Artificial intelligence won't take as many jobs as expected: Study
San Francisco, January 23
While researchers around the world expect job losses due to artificial intelligence (AI) soon, a new study has said that AI might not take as many jobs as expected.
A recent study conducted by MIT’s Computer Science and Artificial Intelligence Laboratory (CSAIL) investigated whether AI could perform tasks more efficiently than humans and whether it was cost-effective for businesses to replace human labour with AI.
The study took into consideration the broader implications of AI implementation in the labour market.
The researchers found computer vision AI can currently automate tasks that makeup 1.6 per cent of worker wages in the US economy, excluding agriculture.
However, only 23 per cent of those wages, equivalent to 0.4 per cent of the entire economy, would be cheaper for companies to automate instead of hiring human workers at current costs.

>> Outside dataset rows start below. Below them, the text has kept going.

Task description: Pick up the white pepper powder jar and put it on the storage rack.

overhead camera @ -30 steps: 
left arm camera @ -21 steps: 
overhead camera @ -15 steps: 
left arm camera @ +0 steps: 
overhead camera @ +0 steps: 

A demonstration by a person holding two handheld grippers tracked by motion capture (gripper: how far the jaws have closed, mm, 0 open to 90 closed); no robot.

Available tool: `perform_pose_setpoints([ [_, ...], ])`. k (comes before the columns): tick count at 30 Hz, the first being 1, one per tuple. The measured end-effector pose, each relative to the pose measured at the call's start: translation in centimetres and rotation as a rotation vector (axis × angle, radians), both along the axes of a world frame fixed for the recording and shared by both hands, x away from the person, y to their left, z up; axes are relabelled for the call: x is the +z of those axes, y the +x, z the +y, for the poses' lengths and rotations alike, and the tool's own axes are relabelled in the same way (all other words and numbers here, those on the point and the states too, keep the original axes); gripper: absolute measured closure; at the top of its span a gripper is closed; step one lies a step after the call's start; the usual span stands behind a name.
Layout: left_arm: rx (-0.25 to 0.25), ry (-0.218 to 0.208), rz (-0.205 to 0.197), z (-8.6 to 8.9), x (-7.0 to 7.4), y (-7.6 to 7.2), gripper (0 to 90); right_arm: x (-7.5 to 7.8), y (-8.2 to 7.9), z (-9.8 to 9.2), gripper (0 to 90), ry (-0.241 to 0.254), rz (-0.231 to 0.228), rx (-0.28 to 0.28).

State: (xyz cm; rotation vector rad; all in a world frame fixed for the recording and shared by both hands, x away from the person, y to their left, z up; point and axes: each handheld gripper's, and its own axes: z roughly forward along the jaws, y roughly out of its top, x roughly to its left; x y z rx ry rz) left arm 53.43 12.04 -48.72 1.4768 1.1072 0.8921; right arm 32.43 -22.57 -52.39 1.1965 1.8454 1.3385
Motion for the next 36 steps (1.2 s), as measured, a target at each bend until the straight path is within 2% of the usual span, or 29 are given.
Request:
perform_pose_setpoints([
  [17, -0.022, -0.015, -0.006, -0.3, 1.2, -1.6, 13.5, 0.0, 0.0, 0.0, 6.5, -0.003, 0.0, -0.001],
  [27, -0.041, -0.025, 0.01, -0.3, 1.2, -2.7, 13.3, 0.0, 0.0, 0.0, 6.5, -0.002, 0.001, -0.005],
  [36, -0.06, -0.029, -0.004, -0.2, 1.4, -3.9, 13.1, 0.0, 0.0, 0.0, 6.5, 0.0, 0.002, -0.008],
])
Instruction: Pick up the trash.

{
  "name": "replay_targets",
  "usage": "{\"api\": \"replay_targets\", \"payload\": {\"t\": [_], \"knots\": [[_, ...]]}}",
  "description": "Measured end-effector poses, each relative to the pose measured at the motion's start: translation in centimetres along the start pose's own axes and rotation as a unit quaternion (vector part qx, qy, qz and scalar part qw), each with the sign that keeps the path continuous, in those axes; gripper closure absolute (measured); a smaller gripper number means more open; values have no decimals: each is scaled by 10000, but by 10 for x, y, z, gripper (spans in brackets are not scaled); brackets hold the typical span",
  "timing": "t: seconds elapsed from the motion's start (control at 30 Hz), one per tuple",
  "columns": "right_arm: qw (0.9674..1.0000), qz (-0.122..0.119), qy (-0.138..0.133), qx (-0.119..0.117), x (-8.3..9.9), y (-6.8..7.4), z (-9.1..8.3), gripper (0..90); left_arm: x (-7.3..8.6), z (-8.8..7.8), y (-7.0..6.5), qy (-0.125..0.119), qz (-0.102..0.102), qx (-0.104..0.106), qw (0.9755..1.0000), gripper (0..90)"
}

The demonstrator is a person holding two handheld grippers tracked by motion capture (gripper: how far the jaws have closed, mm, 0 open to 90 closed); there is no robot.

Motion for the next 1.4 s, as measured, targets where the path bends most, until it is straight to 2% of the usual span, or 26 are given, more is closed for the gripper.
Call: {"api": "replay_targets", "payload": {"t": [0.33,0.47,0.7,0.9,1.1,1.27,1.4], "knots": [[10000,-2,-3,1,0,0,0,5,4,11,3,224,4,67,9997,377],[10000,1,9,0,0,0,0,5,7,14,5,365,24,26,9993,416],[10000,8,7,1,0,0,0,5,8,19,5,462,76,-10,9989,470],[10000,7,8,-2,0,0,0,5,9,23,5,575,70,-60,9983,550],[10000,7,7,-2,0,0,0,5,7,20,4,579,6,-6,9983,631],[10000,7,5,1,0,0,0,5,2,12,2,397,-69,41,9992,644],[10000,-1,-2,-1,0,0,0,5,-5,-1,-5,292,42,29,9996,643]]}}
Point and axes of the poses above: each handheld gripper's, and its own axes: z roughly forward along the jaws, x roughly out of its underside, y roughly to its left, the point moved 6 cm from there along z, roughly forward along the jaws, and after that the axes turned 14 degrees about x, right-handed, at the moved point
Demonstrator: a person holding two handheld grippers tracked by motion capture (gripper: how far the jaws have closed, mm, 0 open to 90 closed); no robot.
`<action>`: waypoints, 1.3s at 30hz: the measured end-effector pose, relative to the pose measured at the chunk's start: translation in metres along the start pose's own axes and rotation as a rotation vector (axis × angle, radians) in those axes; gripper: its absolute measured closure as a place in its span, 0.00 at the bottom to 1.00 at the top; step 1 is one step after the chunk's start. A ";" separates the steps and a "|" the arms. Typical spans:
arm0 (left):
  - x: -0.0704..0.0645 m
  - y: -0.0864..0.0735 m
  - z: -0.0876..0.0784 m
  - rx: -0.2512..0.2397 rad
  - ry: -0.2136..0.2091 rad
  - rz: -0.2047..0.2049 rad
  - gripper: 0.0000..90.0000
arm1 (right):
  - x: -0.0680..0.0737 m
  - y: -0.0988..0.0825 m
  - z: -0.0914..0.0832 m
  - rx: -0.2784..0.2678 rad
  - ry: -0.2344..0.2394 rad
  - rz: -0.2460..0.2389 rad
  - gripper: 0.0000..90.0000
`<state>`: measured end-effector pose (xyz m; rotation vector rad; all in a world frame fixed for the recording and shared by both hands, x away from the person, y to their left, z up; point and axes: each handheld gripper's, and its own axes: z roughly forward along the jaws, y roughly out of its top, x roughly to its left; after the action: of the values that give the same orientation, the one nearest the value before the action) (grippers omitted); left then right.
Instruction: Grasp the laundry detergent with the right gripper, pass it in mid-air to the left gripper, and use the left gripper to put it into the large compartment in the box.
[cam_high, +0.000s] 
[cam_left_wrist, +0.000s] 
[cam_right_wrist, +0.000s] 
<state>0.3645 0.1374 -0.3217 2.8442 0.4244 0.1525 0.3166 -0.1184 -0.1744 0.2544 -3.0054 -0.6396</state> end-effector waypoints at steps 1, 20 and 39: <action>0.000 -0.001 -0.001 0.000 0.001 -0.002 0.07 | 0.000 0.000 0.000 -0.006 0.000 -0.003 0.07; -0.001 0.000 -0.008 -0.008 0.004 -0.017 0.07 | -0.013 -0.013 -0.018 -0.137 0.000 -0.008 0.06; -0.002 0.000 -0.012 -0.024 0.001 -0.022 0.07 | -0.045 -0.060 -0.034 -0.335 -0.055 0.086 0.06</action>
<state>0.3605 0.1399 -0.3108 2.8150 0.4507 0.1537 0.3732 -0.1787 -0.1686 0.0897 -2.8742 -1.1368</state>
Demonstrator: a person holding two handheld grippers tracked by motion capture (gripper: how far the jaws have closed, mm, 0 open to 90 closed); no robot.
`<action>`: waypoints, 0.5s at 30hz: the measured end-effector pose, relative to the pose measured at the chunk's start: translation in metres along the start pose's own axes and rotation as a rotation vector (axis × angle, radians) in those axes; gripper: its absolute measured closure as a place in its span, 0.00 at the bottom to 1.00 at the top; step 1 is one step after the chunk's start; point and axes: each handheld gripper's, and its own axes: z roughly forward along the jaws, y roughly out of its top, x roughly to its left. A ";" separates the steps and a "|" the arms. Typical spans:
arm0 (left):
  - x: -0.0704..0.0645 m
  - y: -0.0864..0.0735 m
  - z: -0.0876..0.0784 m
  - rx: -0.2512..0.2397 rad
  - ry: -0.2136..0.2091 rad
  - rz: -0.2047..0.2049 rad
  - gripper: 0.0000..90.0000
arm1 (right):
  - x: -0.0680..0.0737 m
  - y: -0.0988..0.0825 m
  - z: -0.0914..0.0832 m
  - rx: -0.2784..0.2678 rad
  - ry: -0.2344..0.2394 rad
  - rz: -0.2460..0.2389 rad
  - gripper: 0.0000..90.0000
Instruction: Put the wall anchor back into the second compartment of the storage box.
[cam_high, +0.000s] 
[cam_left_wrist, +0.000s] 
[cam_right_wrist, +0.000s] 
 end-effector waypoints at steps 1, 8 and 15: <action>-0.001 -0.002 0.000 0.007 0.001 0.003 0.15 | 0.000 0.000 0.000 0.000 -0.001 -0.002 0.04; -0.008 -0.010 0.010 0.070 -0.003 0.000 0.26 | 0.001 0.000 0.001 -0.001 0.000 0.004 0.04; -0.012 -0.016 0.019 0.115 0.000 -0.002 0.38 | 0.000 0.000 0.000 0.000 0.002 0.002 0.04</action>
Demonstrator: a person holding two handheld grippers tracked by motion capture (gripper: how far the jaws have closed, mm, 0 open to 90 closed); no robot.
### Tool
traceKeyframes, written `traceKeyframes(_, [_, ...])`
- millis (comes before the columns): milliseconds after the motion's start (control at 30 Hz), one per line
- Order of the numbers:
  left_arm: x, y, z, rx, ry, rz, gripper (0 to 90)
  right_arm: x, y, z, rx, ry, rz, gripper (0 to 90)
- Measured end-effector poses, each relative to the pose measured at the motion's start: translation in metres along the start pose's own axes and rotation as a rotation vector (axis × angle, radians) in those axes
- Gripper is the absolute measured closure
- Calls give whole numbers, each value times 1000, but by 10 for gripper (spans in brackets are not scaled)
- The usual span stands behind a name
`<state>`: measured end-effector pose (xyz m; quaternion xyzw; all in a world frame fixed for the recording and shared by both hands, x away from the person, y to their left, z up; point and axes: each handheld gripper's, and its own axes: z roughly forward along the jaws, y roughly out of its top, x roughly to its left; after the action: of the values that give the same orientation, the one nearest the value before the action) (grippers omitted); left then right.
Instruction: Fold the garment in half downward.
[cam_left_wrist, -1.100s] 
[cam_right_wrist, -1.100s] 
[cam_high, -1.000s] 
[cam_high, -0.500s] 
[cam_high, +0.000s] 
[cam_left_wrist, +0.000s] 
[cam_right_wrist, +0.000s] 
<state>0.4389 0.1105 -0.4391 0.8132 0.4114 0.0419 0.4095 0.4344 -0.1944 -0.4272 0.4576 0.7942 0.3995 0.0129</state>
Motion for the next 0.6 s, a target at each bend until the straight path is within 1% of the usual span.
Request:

“We find that at today’s costs US businesses would choose not to automate most vision tasks that have “AI Exposure,” and that only 23 per cent of worker wages being paid for vision tasks would be attractive to automate,” the authors said.
“Overall, our findings suggest that AI job displacement will be substantial, but also gradual — and therefore there is room for (government) policy and retraining to mitigate unemployment impacts,” they added.
The study included examples of “vision tasks” that AI could achieve including analysing images from hospital diagnostic equipment or examining trays to ensure they contain the correct items.
Researchers surveyed employees to determine the share of their tasks that could be accomplished by computer vision. They subsequently developed models to assess cost-effectiveness.
They discovered that using AI visual detection to replace workers would rarely be worthwhile.
“We find that the median employee works in a firm where close to none of the vision tasks are cost-effective to automate. Even a firm with 5,000 employees, i.e., larger than 99.9 per cent of firms in the US, could only cost-effectively automate less than one-tenth of their existing vision labour at the current cost structure,” the researchers stated.
The study acknowledged that the cost of AI will decrease over time, but the authors don’t think it will do so as quickly as some have suggested. They also predicted that it would take some time for AI to have a major impact on these kinds of professions.